I just met Manny Acta, the new manager of the Washington Nationals. While Stan Kasten has everyone’s mouth tightly closed on most topics, Acta introduced himself as a BP reader looking forward to the PECOTA projections. He may not have much of a team to work with, but I love the idea that a young, bilingual manager will have a chance to make something happen. Matthew Kleine, the coordinating producer of BP Radio, met with Ron Washington and came away impressed. If baseball has moved on from retreads–well, mostly–it’s a good thing.
The Mariners have started reacting to their losing out on Jason Schmidt, moving to the trade market rather than the lesser free agents. A team official discussed several possible trades, hoping that something will happen tonight. He wasn’t confident that it would happen, and assured me it wasn’t “impact.” I was also told that Richie Sexson was not being shopped. We’ll see.

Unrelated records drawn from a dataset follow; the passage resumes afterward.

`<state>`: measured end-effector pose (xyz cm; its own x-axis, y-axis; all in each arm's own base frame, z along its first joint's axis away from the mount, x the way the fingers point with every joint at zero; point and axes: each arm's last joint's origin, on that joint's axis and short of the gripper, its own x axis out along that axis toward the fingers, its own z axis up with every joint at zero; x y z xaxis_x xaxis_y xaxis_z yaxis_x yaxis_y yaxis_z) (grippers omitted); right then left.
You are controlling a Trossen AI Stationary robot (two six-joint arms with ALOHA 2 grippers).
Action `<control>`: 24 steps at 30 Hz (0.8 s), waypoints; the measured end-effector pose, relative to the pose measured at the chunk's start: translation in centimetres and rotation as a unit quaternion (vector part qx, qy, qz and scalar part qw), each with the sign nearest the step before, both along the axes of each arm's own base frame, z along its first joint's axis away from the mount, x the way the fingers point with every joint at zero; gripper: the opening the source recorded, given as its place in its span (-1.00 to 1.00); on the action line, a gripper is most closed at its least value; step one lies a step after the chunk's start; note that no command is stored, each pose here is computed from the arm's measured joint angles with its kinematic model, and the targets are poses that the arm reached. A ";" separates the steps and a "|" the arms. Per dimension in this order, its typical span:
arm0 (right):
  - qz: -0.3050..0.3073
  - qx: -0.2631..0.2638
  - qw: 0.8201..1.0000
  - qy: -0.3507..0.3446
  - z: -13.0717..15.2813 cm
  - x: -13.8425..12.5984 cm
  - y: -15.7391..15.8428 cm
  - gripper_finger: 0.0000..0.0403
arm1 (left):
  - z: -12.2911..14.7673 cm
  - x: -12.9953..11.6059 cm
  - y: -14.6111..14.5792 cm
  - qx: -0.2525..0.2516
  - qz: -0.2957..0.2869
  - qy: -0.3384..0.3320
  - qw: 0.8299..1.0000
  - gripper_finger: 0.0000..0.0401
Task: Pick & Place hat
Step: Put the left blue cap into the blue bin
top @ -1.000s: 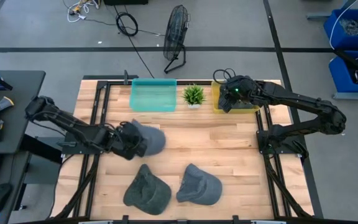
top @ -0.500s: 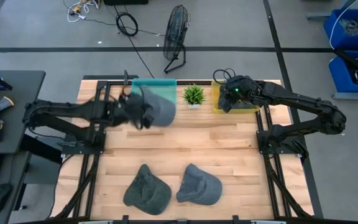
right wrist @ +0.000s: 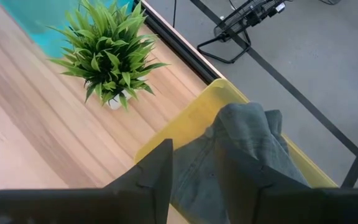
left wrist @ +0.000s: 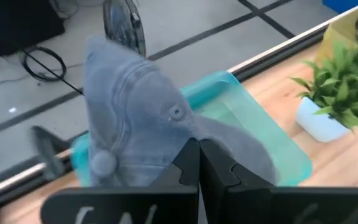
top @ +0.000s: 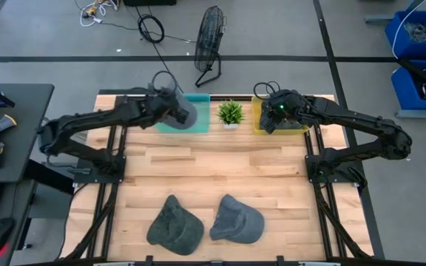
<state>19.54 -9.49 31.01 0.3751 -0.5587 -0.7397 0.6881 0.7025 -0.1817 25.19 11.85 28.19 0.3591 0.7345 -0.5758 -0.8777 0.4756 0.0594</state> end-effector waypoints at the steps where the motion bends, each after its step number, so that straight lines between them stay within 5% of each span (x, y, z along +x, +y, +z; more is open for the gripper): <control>1: 0.000 0.000 1.000 0.000 0.0 0.0 0.0 -0.39 | -0.6 0.6 0.5 0.000 0.001 0.000 1.000 -1.00; 8: 0.000 0.000 1.000 0.000 0.0 0.0 0.0 -0.39 | -3.1 3.0 3.3 0.030 0.013 -0.004 0.999 -0.99; 24: 0.000 0.000 1.000 0.000 0.0 0.0 0.0 -0.39 | -3.6 2.4 4.4 0.014 0.062 -0.021 0.998 -0.99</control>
<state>19.54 -9.49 31.00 0.3746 -0.5585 -0.7401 0.6880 0.7026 -0.1819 27.58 16.26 24.64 0.2871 0.7904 -0.5412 -0.9320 0.3610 0.0329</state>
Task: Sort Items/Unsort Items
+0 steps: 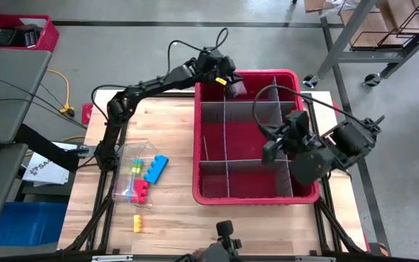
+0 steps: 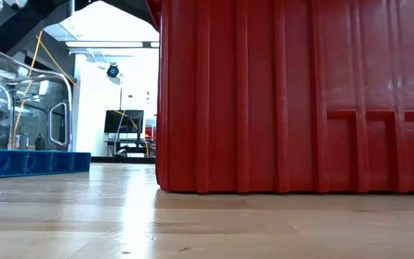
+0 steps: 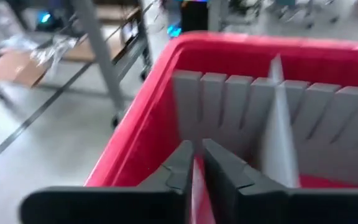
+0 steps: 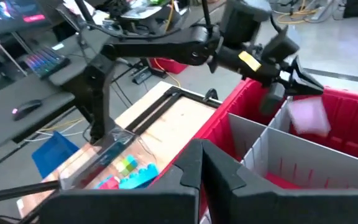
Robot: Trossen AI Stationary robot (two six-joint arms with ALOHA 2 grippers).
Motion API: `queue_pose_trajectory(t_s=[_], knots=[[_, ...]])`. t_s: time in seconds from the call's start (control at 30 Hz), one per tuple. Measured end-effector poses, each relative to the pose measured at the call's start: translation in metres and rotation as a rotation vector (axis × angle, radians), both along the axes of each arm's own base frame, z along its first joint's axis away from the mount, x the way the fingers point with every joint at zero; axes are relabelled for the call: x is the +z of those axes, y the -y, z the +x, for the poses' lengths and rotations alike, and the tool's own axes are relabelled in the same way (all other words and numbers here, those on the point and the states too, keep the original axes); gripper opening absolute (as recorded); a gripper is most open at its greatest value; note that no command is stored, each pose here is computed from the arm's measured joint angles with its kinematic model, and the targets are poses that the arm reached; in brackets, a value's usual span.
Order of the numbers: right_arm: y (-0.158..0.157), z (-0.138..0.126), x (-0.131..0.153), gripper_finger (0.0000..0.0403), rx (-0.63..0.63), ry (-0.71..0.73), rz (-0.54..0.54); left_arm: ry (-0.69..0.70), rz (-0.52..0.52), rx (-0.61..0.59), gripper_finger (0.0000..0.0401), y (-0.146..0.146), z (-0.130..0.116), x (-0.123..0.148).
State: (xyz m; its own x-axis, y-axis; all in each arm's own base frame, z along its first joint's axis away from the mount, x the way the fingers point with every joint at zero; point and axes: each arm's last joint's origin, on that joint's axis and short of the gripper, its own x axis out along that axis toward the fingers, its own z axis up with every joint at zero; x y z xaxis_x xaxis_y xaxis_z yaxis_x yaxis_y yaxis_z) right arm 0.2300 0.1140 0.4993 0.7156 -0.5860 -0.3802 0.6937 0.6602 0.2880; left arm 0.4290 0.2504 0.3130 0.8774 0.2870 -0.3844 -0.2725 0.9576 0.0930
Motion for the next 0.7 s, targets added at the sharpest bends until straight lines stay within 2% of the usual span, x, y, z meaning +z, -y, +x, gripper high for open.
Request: queue_pose_trajectory(t_s=[0.23,0.33,0.47,0.53,0.7], knots=[[0.009,0.005,-0.001,0.0,0.025,-0.065,-0.001,0.065,0.019,-0.044,0.0135,0.012,0.006,0.025],[0.009,0.005,-0.002,0.0,0.049,-0.095,-0.024,0.075,-0.073,-0.049,0.0175,0.023,-0.001,0.048],[0.009,0.005,-0.002,0.0,0.08,-0.137,-0.075,0.139,-0.172,-0.223,0.0198,0.053,-0.032,0.105],[0.009,0.005,-0.002,0.0,0.098,-0.163,-0.107,0.113,-0.201,-0.268,0.0197,0.076,-0.053,0.127],[0.009,0.005,-0.002,0.0,0.144,-0.225,-0.182,-0.11,-0.21,-0.27,0.018,0.15,-0.107,0.148]])
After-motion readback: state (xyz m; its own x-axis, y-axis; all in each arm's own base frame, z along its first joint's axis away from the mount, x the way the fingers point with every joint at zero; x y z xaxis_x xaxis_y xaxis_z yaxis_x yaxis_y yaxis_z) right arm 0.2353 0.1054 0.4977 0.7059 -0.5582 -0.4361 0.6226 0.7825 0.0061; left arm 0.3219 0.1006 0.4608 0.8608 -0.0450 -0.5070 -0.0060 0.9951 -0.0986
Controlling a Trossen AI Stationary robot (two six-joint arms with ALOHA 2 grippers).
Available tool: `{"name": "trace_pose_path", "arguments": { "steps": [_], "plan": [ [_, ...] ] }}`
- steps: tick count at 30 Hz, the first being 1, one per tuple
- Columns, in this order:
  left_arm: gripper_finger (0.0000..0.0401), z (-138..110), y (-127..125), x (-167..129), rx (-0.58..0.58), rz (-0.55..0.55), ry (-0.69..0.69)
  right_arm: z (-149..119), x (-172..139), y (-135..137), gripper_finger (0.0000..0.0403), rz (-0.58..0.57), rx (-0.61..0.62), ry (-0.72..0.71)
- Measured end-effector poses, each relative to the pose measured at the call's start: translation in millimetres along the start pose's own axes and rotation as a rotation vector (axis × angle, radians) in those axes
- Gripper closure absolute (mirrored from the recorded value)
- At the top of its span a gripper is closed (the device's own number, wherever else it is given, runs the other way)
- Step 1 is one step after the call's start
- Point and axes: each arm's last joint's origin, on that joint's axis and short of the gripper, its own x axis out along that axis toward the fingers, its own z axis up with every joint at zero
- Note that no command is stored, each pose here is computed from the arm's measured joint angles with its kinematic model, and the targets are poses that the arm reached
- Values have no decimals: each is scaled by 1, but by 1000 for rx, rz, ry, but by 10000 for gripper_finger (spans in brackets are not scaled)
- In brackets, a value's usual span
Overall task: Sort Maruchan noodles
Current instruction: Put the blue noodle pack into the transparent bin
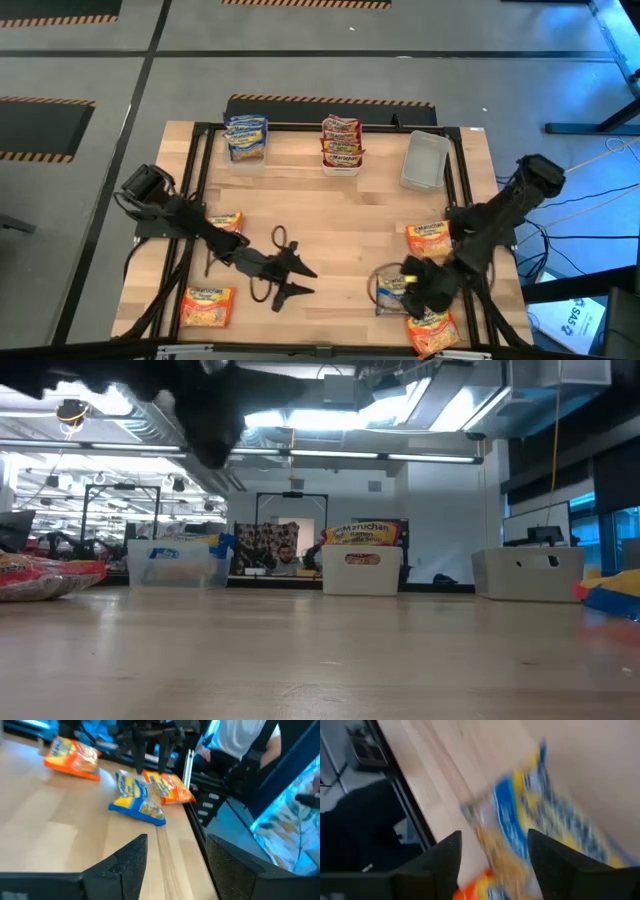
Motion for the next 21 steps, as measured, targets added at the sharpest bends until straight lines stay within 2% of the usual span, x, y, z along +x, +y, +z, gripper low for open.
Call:
{"name": "trace_pose_path", "arguments": {
  "steps": [5,10,15,21],
  "plan": [
    [190,-2,-2,36,17,-59,73,-38,-2,-7,165,-85,70,53],
    [192,-5,-2,59,26,-110,112,-57,9,-12,162,-152,114,9],
    [193,-6,3,61,38,-61,190,-61,29,-17,162,-214,71,-44],
    [193,-6,3,56,36,-66,260,-49,47,-13,162,-193,36,-170]
  ]
}}
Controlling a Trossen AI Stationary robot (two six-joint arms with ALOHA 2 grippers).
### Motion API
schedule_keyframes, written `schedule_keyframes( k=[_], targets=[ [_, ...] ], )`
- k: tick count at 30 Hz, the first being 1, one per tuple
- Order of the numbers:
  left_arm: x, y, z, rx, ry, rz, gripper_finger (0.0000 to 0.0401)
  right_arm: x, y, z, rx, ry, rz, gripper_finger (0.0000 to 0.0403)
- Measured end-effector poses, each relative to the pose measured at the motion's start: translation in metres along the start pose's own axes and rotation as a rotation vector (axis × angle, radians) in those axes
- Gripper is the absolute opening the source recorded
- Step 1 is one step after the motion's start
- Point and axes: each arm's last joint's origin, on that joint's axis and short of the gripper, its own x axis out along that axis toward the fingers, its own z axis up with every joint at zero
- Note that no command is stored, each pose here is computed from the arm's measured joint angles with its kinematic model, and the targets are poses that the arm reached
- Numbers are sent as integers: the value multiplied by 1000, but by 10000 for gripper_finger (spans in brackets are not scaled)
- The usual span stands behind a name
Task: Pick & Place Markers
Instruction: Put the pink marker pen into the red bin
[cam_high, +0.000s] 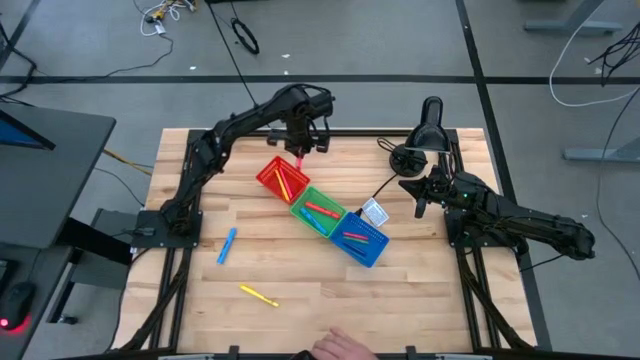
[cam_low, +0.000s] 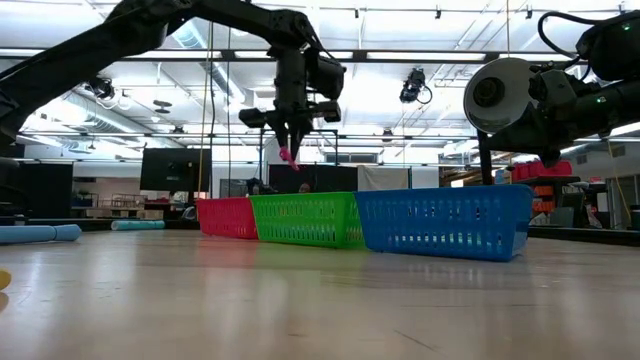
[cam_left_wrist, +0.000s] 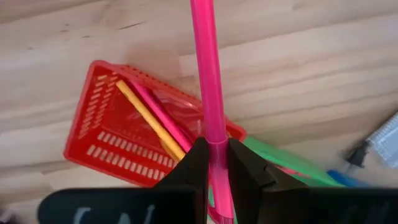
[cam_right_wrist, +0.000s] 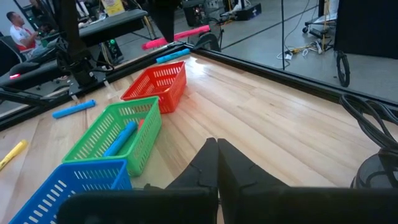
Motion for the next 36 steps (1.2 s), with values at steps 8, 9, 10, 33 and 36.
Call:
schedule_keyframes(
  k=[8, 9, 10, 33, 36],
  targets=[
    [-6, -3, -8, -111, -36, 8, 39, 0, 0, 0, 0, 0, 0, 0],
    [-9, -3, -9, -118, -46, 9, 39, 0, 0, 0, 0, 0, 0, 0],
    [-10, -2, -10, -119, -53, 8, 39, 0, 0, 0, 0, 0, 0, 0],
    [8, 56, -73, -483, -10, -64, 39, 0, 0, 0, 0, 0, 0, 0],
    [21, 50, -70, -525, -22, -133, 39, 0, 0, 0, 0, 0, 0, 0]
  ],
)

What do the Cardinals do now that they also missed on Schmidt? Despite a credible St. Louis offer, sources tell me that Schmidt always wanted Los Angeles. His comfort level with Ned Colletti and new Dodgers trainer Stan Conte was evidently the deciding factor. That, and the $47 million must have helped. The Cards now look to bring back Jeff Weaver or try to figure out how to use the pieces of their farm system to get a starter.
Or did they miss? Some late word that the done deal with the Dodgers may not be quite so “done.” Until we see a press release, anything is possible.
The Barry Bonds Roman formation? Testudo. Nice to have some history professors as readers.
In a market where Ted Lilly is going to get eight figures a year, why is Tomo Ohka getting no attention? I’m not saying Ohka is the next guy who will make a leap, but if he clears the physical, you get a pitcher who can give you league-average work without commanding a massive salary or a long-term deal.
After catching Joe Sheehan’s ESPNews hit on ESPN 360–yes, I’m a company man, he says sitting in a Disney resort–I saw the video of Barry Bonds walking through the lobby this morning. I’d seen Steve Phillips chasing him, and Barry being Barry. What I didn’t notice before was that Bonds walked through the lobby with a limp. You can check it out yourself. After standing on the hard tile for a couple days, I probably have a limp myself, but this is notable. I’m sure
the teams noticed as well.
We’ll see what happens tonight on the last night of having everyone in the building. Teams are already heading to dinner and readying their overpriced coffee for a long night.